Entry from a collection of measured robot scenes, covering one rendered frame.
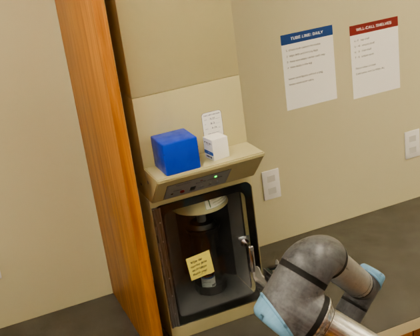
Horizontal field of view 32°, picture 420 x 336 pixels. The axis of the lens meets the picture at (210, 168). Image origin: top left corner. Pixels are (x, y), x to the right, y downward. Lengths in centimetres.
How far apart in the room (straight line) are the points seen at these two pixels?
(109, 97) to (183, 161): 27
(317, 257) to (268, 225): 122
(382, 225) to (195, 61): 116
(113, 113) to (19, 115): 56
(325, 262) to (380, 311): 78
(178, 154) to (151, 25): 35
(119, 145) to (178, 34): 34
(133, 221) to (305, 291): 60
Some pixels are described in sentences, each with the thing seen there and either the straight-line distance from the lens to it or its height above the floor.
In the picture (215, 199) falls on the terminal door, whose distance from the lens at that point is 216.
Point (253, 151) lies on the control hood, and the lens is 208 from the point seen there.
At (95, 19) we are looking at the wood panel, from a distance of 186.
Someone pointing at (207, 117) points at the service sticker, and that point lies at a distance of 209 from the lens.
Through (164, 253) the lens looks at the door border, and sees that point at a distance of 217.
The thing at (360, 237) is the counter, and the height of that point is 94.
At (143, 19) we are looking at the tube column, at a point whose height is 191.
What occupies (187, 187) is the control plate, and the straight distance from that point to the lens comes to 206.
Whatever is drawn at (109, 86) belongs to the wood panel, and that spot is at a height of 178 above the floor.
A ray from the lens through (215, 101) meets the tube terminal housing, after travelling 209.
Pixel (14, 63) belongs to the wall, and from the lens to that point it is 236.
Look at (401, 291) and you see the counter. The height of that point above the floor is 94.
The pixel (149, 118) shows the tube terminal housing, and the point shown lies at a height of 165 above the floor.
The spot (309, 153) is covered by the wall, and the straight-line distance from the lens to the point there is 280.
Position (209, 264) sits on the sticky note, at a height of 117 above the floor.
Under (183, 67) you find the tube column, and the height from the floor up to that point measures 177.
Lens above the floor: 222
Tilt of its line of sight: 21 degrees down
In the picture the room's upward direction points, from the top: 8 degrees counter-clockwise
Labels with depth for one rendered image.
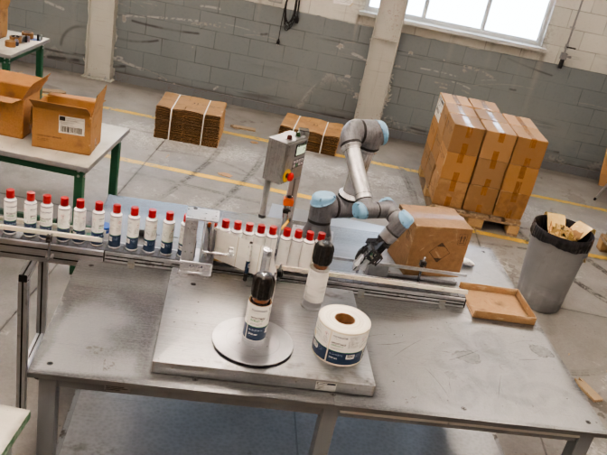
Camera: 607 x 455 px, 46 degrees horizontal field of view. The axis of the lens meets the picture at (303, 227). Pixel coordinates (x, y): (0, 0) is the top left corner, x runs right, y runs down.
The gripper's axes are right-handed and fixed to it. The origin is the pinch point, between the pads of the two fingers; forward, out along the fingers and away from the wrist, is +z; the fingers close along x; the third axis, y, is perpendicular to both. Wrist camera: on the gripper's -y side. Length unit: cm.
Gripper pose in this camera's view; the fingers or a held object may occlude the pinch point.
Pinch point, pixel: (354, 267)
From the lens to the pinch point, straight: 328.2
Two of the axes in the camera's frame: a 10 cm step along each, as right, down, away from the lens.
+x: 7.6, 5.6, 3.3
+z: -6.5, 7.0, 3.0
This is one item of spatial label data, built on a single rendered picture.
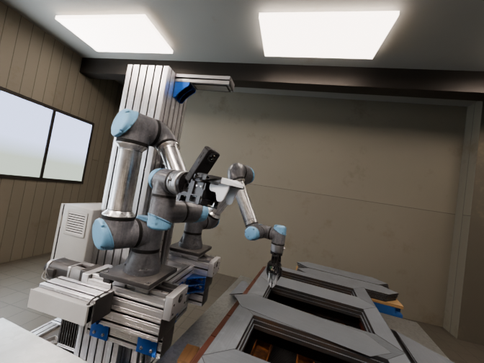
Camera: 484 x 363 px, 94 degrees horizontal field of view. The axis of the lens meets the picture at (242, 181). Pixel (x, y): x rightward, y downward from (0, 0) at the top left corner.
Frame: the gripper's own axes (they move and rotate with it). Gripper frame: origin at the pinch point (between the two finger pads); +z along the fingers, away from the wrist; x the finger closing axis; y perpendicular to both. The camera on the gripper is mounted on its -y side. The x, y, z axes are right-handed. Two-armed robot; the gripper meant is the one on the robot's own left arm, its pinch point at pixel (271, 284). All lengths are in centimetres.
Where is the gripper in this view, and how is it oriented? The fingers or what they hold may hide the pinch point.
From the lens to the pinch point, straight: 146.3
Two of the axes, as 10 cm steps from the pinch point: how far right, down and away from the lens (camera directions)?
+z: -1.6, 9.9, -0.4
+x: 9.4, 1.4, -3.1
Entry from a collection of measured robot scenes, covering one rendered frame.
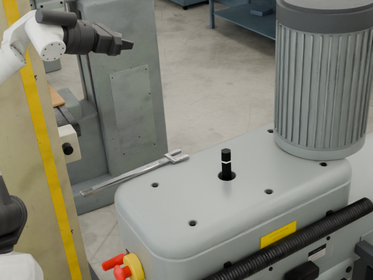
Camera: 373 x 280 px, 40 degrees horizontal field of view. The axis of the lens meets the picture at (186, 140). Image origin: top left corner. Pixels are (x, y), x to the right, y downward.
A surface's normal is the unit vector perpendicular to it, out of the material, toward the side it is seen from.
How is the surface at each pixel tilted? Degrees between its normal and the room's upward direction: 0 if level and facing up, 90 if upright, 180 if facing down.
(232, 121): 0
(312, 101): 90
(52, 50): 117
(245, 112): 0
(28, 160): 90
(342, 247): 90
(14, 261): 27
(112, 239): 0
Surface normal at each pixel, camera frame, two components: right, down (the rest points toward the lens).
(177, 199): -0.07, -0.85
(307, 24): -0.55, 0.46
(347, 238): 0.52, 0.41
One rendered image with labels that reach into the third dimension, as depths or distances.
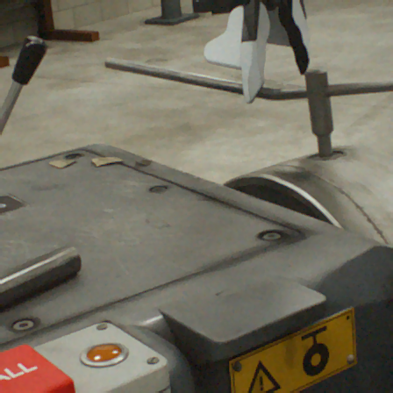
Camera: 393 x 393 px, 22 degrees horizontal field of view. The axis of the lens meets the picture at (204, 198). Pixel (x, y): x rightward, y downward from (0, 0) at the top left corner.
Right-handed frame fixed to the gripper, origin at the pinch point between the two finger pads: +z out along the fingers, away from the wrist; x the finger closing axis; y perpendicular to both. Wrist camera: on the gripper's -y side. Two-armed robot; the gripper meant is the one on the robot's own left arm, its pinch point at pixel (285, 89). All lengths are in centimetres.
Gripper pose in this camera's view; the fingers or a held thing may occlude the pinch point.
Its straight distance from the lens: 99.4
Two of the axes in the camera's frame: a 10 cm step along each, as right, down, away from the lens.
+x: -4.3, 2.9, -8.6
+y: -8.9, 0.2, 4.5
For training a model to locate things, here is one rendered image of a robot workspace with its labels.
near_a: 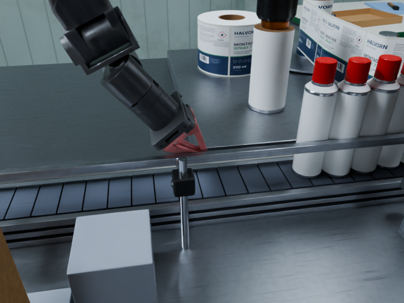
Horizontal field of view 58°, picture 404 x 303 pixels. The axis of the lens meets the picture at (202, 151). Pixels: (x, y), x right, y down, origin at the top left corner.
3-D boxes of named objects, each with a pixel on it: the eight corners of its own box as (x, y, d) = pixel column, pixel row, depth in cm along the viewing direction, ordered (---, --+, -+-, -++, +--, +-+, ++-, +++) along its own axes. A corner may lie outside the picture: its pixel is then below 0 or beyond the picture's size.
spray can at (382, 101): (364, 157, 70) (394, 50, 59) (381, 172, 66) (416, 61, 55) (339, 160, 69) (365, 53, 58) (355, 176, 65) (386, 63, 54)
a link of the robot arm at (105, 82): (94, 84, 48) (125, 54, 48) (94, 69, 54) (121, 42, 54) (132, 117, 52) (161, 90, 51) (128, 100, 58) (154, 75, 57)
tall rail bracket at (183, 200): (189, 219, 63) (187, 136, 54) (196, 252, 57) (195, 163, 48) (171, 222, 62) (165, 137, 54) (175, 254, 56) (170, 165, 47)
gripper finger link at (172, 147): (215, 129, 64) (180, 94, 59) (225, 151, 58) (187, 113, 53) (186, 153, 66) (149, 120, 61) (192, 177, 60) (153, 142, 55)
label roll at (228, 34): (201, 55, 124) (201, 9, 117) (260, 56, 123) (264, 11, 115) (194, 76, 107) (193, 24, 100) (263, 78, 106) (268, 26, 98)
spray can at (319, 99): (314, 162, 69) (335, 53, 58) (325, 178, 65) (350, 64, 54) (287, 163, 68) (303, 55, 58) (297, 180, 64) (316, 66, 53)
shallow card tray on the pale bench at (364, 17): (368, 14, 216) (370, 8, 214) (401, 23, 197) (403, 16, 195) (320, 18, 205) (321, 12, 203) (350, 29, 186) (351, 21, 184)
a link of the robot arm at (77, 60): (58, 39, 46) (118, 7, 46) (63, 23, 56) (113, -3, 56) (108, 116, 52) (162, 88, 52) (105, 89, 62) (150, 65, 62)
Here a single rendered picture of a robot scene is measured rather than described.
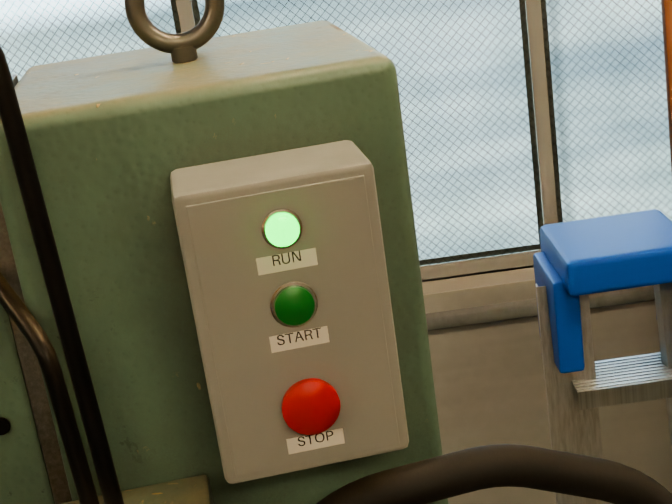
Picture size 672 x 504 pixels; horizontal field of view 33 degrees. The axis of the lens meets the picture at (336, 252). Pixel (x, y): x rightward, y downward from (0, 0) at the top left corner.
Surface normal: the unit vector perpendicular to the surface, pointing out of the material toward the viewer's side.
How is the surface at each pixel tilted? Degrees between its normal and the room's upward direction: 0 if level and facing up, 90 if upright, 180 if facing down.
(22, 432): 90
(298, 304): 88
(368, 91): 90
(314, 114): 90
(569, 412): 82
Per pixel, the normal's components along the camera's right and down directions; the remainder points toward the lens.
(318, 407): 0.16, 0.29
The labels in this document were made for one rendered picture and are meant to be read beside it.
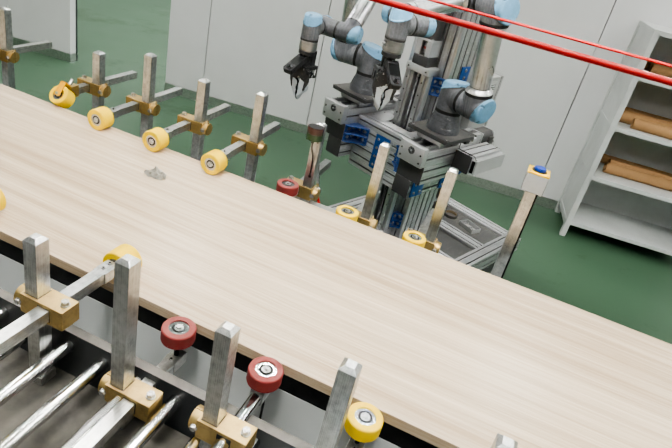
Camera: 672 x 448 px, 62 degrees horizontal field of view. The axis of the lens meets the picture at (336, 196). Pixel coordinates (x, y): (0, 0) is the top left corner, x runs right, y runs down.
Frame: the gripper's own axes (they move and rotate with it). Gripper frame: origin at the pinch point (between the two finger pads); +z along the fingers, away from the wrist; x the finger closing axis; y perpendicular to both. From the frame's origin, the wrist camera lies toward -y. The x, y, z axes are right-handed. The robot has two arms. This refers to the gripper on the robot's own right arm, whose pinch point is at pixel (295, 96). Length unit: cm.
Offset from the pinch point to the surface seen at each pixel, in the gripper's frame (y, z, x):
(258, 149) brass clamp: -36.4, 11.4, -12.0
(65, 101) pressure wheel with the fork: -67, 14, 62
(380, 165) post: -26, 1, -58
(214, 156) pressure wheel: -59, 9, -11
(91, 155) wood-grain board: -84, 16, 23
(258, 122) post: -36.1, 1.2, -9.8
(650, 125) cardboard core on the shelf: 236, 12, -129
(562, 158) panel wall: 262, 64, -83
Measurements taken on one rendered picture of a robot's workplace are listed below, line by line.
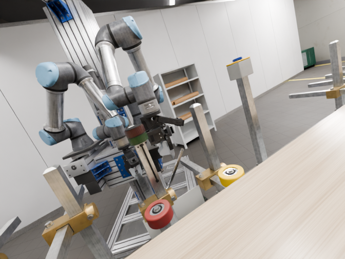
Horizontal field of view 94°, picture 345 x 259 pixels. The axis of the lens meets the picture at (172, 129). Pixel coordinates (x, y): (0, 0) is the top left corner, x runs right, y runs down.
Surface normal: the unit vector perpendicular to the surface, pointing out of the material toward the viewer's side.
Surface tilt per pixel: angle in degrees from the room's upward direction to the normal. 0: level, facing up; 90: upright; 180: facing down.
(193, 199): 90
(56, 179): 90
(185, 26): 90
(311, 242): 0
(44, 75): 85
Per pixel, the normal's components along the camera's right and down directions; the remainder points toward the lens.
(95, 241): 0.39, 0.09
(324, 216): -0.35, -0.91
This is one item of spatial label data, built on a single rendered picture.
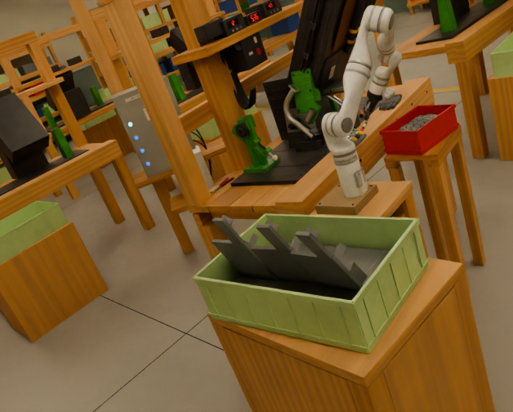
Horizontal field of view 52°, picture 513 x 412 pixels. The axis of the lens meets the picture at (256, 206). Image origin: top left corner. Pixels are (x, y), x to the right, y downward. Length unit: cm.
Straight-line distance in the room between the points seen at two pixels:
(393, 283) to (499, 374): 105
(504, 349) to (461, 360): 78
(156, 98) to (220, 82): 43
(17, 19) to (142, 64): 1041
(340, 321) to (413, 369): 27
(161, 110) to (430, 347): 150
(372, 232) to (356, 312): 43
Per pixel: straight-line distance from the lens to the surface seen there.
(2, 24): 1262
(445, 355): 172
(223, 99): 271
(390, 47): 226
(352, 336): 145
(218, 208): 246
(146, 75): 240
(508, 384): 244
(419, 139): 248
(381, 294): 147
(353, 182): 203
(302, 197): 216
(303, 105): 270
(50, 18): 1300
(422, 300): 159
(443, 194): 257
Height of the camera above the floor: 174
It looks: 22 degrees down
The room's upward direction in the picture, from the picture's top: 21 degrees counter-clockwise
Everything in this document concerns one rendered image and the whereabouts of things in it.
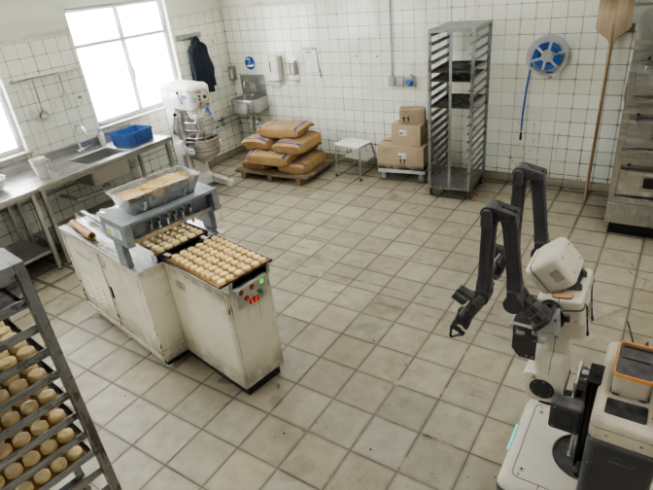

# Exercise
Each line from the top of the records through the one containing "(113, 113) to (19, 115): 56" needs to be transcribed exactly, without pictures.

# Response to this exercise
Entry from a collection of measured robot scenes, covering one rendered frame.
Horizontal field of view 32°, picture 420 x 336 pixels. The axis of the lens meets the picture at (210, 168). Image origin: top left corner. Pixels are (x, y), x to the right, y downward. Lengths in centimetres.
How far apart in the room (straight line) are the points seen at these two pixels?
(109, 97) to (183, 161): 27
(317, 257) to (268, 225): 122
(382, 225) to (195, 61): 116
(113, 113) to (19, 115): 56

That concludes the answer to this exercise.